══ COLLECTED DATA ══
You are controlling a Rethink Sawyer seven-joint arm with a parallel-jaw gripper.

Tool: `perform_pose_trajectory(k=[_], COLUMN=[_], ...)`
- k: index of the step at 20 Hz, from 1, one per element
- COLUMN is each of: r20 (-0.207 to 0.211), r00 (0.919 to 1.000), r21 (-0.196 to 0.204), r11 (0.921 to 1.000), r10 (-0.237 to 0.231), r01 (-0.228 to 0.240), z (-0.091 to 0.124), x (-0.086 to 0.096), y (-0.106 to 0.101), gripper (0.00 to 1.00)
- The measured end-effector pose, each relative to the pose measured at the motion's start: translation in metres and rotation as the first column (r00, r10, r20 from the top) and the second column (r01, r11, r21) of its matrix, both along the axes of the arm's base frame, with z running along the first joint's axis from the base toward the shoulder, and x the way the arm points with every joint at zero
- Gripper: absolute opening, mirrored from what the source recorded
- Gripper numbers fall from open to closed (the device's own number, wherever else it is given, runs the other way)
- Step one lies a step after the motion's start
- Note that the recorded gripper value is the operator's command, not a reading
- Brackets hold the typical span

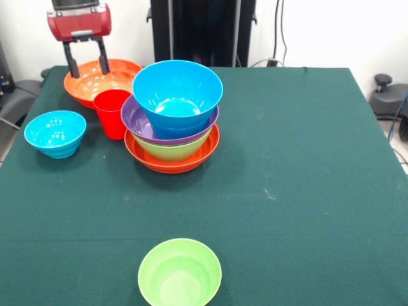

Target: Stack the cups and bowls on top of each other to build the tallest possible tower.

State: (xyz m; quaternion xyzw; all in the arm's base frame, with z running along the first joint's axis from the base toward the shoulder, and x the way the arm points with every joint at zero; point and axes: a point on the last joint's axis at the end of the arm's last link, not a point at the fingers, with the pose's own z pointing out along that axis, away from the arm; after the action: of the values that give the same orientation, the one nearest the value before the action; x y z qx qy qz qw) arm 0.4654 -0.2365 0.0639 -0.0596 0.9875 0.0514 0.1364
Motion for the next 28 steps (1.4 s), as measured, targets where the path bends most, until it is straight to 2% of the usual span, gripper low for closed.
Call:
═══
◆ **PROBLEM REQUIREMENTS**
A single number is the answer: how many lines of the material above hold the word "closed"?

◆ **REPLY TO THE TASK**
2